第40話 背水の陣
メネとカエラの力は拮抗していた。
しかし、持っている得物の差が、じりじりと勝負の行方を一方に傾けつつあった。
そりゃそうだろう。ただの棒と、鎌なのだ。
あの鎌の切れ味がどの程度のものなのかは分からないが、そんなものを叩き付けられ続けるメネの立場からしたら、気持ちに余裕がなくなるのも無理はないと思う。
いつしか、カエラが斬撃を仕掛け、それをメネが受け止めるという、メネが防戦一方に回る構図が出来上がっていた。
妖精たちは、争いに魔法を使わない。彼女たちが使う魔法には、戦いに役立つものがないからだ。
だから、この戦いが終わるのは──
どちらか一方の得物が相手を叩きのめした時、なのだ。
「くっ……」
カエラから距離を取って肩を上下させるメネ。
長い間鍔迫り合いを続けていたせいもあって、彼女の体力は限界に近付いていた。
身体はふらふらとしており、必死に羽ばたいてはいるが一点に留まれていない。
それを、同じように肩で息をしてはいるがメネよりも余裕を見せているカエラが笑いながら見据える。
「どうやら、勝負あったようね。貴女にはもう、私の鎌を防ぐ余力はないわ」
カエラは鎌をぐるりとバトンのように回転させて、上段に構えた。
「さあ、今すぐこの牧場作りをやめて神界に帰りなさい。そうすれば、痛い目を見ずに済むのよ?」
「……断るわ」
メネはぐっと息を飲んで棒の先端をカエラに向けた。
「メネはこの世界を蘇らせるために一生懸命この牧場を作ってるの。それをやめるなんて、できるわけないじゃない!」
「……馬鹿な子ね。
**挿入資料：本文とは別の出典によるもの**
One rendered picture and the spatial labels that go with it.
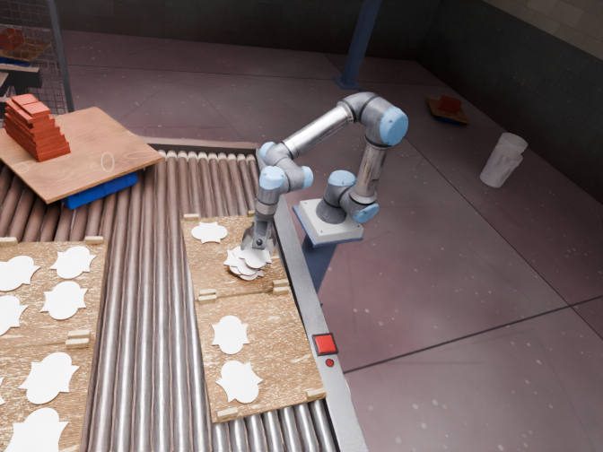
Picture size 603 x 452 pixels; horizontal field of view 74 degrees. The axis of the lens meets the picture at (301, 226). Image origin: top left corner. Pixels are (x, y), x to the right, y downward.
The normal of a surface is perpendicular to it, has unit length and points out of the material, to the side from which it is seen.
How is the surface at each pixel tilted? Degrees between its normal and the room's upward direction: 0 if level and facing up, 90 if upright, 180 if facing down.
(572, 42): 90
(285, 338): 0
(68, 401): 0
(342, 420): 0
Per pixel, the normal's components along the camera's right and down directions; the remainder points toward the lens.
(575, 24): -0.91, 0.11
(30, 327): 0.22, -0.72
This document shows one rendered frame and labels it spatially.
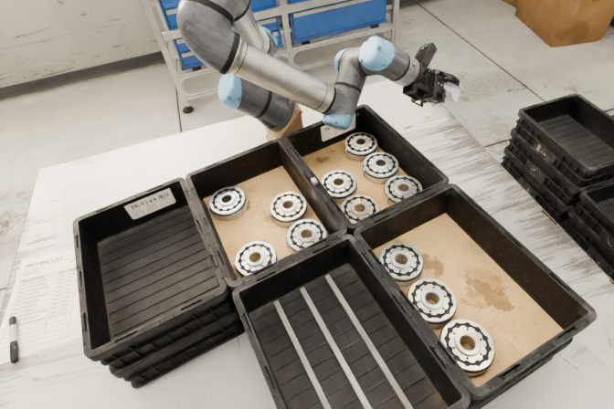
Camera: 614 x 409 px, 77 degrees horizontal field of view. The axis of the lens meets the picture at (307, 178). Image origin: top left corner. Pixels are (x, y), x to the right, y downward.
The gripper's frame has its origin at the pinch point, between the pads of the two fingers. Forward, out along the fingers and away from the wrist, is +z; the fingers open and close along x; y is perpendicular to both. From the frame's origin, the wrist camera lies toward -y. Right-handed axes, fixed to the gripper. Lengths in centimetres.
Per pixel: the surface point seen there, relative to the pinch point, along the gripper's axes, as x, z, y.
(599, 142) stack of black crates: 10, 94, -7
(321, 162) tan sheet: -30.3, -20.6, 24.1
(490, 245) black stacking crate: 15.8, -3.8, 43.4
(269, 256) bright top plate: -20, -42, 53
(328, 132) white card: -29.3, -20.0, 14.3
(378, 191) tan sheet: -12.8, -12.5, 31.8
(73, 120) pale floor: -280, -66, -17
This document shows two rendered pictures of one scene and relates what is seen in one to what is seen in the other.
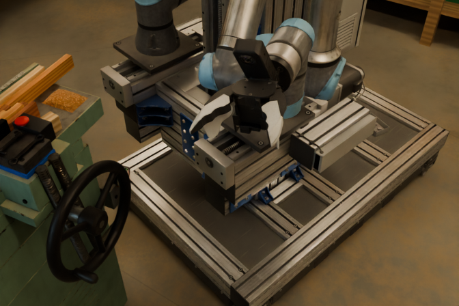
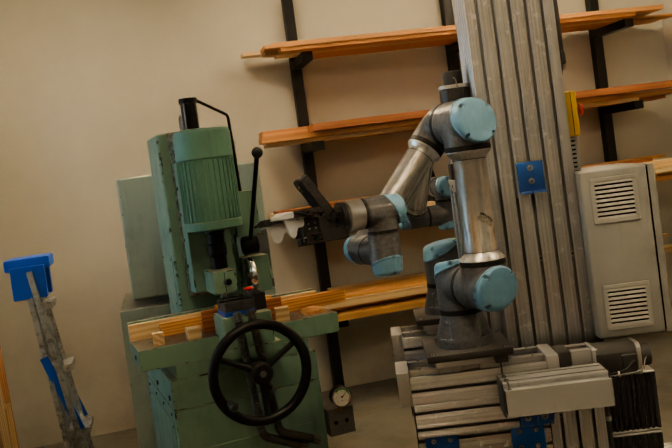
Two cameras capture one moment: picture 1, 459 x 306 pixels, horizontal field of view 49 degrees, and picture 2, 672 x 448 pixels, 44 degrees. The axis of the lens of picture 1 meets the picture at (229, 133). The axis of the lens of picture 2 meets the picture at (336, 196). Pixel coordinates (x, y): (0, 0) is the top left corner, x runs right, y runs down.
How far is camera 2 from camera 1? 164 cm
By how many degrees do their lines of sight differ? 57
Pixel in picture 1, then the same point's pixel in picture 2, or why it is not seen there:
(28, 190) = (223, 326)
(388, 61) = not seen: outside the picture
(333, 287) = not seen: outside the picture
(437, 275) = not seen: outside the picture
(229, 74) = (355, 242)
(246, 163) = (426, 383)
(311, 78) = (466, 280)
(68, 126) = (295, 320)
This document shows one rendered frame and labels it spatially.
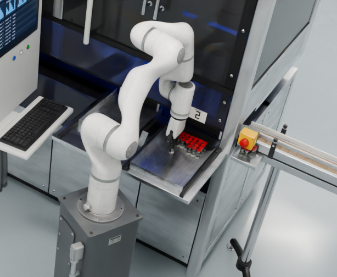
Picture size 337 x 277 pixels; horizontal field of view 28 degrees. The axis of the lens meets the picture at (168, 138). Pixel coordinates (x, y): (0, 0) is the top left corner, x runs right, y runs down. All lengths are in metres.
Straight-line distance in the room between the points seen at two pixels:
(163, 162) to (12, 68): 0.81
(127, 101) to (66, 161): 1.30
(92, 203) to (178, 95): 0.58
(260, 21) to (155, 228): 1.37
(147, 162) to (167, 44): 0.73
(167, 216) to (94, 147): 1.08
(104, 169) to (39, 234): 1.33
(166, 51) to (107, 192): 0.61
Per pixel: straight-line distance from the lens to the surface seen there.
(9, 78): 3.24
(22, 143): 3.17
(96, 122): 2.58
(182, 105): 2.93
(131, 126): 2.53
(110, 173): 2.64
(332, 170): 3.23
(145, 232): 3.75
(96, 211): 2.78
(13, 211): 4.02
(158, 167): 3.04
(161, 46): 2.51
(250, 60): 2.93
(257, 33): 2.87
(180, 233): 3.63
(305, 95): 5.53
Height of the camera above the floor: 2.81
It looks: 37 degrees down
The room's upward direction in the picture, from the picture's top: 12 degrees clockwise
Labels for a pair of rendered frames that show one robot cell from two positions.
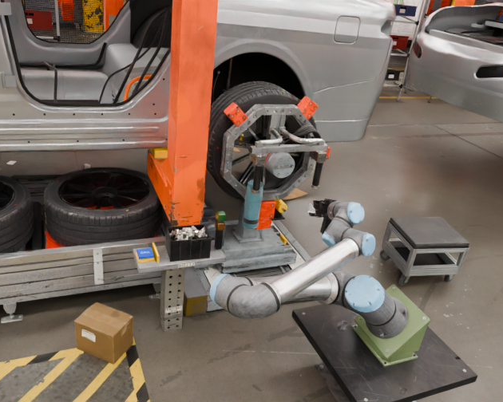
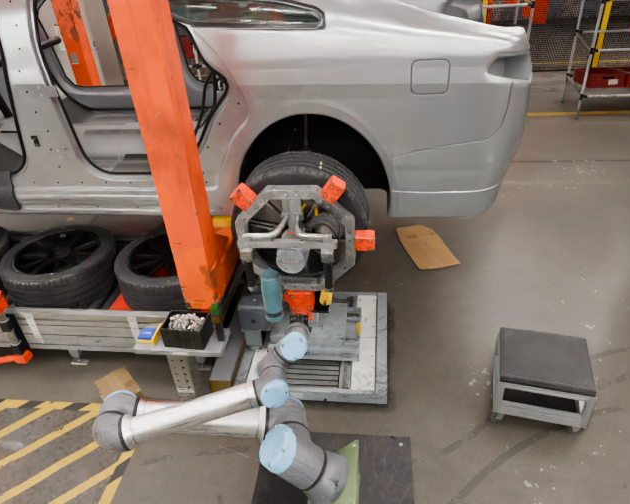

大人しく私の忠告を聞いていれば、誰も傷付かずに済んだというのに」
カエラは鎌を振り下ろした。
それを、最後の力を振り絞って受け止めるメネ。
がいん、と金属がぶつかり合う音がして──
ぼろり、とメネの手から棒が落ちた。
「ちょっと痛いわよ。覚悟なさい」
鎌の刃がひゅっと風を切る。
メネは無防備に佇んでいる。
このままだと、カエラの鎌はメネの身体を切り裂くことになるだろう。
そうは──させない!
僕は二人の間に割って入り、力を込めた左腕を顔の前で構えた。
ざく、と鎌の先端が僕の左腕を切り裂く。
痛みを感じると同時に血が溢れ出て、肘を伝ってぽつぽつと地面に落ちた。
「!……邪魔──」
「……僕もいることを忘れてもらったら困るよ」
痛さに声を上げそうになったが、何とかそれは堪えた。
奥歯を噛み締めながら、僕はまっすぐにカエラを見据えた。
「僕も、メネと一緒にこの牧場を作ってる仲間なんだ。メネ一人に苦しい思いをさせたりなんかしない。僕とメネは、肩を並べて支え合う仲間なんだ!」
「……魔法ひとつ使えない人間のくせに!」
カエラは険しい顔をして僕を睨むと、僕から離れて左手をこちらに向けて翳した。
「思い知らせてやるわ、人間が妖精に逆らうことが如何に愚かなことかを!」
彼女の掌が、茜色に輝く。
人の頭ほどの大きさがある炎の球が、彼女の眼前に出現した。
「……そんな、まさか!」
メネが素っ頓狂な声を上げる。
「カエラ! 掟を破ったの!? 神界の神たちが黙ってないわよ!」
「私にはもう後がないの。掟を守ろうが破ろうが、同じことよ!」
声を張り上げるカエラ。
彼女が生んだ火球は、僕の頭を狙って高速で宙を飛んだ。
「キラ! 避けて!」
メネの声に押されるように、僕はその場を横跳びに離れた。
火球は僕が立っていた位置を横切って、メネの脇を掠め、地面に着弾し派手な火の粉を撒き散らした。